Range to output from the entries below: the line containing "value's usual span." through the line containing "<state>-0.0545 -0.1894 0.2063". Set it down exactly, ends included, nothing else.

*** Data shown Section Begins ***

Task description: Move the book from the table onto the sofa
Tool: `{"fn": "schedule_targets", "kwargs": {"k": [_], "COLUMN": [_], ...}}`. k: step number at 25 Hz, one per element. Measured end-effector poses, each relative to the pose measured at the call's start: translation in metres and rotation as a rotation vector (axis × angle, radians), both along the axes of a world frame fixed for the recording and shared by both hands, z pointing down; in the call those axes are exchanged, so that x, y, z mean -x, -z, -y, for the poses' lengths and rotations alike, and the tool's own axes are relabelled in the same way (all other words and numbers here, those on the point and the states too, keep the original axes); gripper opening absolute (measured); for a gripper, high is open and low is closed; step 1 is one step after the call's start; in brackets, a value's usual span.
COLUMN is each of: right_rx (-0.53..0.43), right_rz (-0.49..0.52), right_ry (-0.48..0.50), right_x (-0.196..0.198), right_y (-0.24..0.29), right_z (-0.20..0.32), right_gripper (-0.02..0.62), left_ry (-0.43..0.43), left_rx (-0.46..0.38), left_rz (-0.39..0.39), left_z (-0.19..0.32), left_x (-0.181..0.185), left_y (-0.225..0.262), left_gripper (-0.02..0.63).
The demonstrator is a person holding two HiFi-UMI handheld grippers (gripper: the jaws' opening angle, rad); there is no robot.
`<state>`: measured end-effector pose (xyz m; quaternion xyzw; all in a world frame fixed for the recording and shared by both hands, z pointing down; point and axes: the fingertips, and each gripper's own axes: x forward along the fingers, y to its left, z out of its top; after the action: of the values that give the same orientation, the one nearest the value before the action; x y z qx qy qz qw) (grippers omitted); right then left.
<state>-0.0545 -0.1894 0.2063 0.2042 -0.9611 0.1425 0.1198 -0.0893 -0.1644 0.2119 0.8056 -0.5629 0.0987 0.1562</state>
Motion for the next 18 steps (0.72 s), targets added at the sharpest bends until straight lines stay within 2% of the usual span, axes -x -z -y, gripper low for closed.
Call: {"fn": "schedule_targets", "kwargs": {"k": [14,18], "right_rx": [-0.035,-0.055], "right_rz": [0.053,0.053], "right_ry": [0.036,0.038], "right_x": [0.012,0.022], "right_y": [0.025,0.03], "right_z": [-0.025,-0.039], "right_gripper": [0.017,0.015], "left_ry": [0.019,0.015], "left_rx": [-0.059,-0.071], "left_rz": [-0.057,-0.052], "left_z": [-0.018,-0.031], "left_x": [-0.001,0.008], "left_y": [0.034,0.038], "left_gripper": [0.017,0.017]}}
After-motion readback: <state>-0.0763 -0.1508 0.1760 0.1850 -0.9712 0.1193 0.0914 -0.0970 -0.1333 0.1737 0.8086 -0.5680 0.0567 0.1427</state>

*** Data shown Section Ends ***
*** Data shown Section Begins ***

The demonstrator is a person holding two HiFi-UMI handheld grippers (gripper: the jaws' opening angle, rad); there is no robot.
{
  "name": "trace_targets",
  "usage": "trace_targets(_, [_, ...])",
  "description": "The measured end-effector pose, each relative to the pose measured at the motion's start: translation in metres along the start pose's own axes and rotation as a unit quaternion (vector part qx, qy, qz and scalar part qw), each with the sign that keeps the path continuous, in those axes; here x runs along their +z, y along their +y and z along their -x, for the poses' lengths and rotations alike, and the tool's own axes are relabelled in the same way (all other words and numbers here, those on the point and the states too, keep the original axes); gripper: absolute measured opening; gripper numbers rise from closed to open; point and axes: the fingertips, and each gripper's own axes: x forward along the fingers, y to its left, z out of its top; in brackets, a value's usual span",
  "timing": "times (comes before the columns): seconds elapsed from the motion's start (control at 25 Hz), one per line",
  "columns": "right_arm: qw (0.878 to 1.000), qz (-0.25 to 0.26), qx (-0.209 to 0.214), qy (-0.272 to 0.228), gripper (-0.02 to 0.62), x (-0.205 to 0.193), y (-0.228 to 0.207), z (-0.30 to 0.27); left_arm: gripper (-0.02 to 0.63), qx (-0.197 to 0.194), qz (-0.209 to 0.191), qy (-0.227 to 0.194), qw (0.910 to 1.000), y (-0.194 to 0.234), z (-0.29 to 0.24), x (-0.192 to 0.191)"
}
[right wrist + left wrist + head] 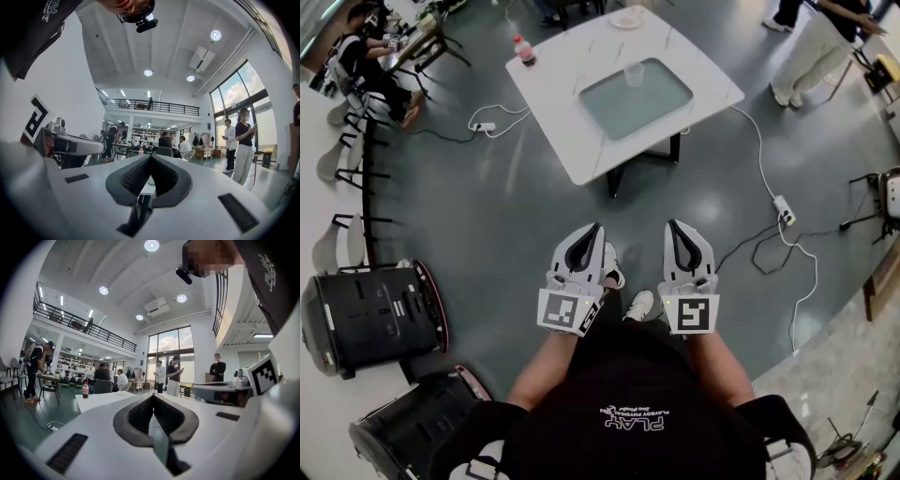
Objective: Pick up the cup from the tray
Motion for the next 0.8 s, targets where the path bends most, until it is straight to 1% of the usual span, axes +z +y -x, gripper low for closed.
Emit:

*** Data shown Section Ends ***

__Task solution__:
Tool: `{"fn": "schedule_targets", "kwargs": {"k": [_], "COLUMN": [_], ...}}`. k: step number at 25 Hz, one per element. Measured end-effector poses, each relative to the pose measured at the call's start: translation in metres and rotation as a rotation vector (axis × angle, radians), both along the axes of a world frame fixed for the recording and shared by both hands, z pointing down; in the call those axes are exchanged, so that x, y, z mean -x, -z, -y, for the poses' lengths and rotations alike, and the tool's own axes are relabelled in the same way (all other words and numbers here, those on the point and the states too, keep the original axes); gripper opening absolute (measured); for a gripper, high is open and low is closed; step 1 is one step after the call's start; in brackets, a value's usual span.
COLUMN is each of: right_rx (-0.53..0.43), right_rz (-0.49..0.52), right_ry (-0.48..0.50), right_x (-0.196..0.198), right_y (-0.24..0.29), right_z (-0.20..0.32), right_gripper (-0.02..0.62), left_ry (-0.43..0.43), left_rx (-0.46..0.38), left_rz (-0.39..0.39), left_z (-0.19..0.32), left_x (-0.181..0.185), left_y (-0.225..0.262), left_gripper (-0.02..0.63).
The demonstrator is a person holding two HiFi-UMI handheld grippers (gripper: the jaws' opening angle, rad); there is no robot.
`<state>`: measured end-effector pose (xyz m; quaternion xyzw; all in a world frame fixed for the recording and shared by both hands, z pointing down; point and axes: the fingertips, and each gripper's own axes: x forward along the fingers, y to its left, z out of its top; after the action: of the values that give the same orientation, the one nearest the value before the action; x y z qx qy qz qw) (grippers omitted); right then left.
<state>-0.0545 -0.1894 0.2063 0.2042 -0.9611 0.1425 0.1198 -0.0893 -0.1644 0.2119 0.8056 -0.5629 0.0987 0.1562</state>

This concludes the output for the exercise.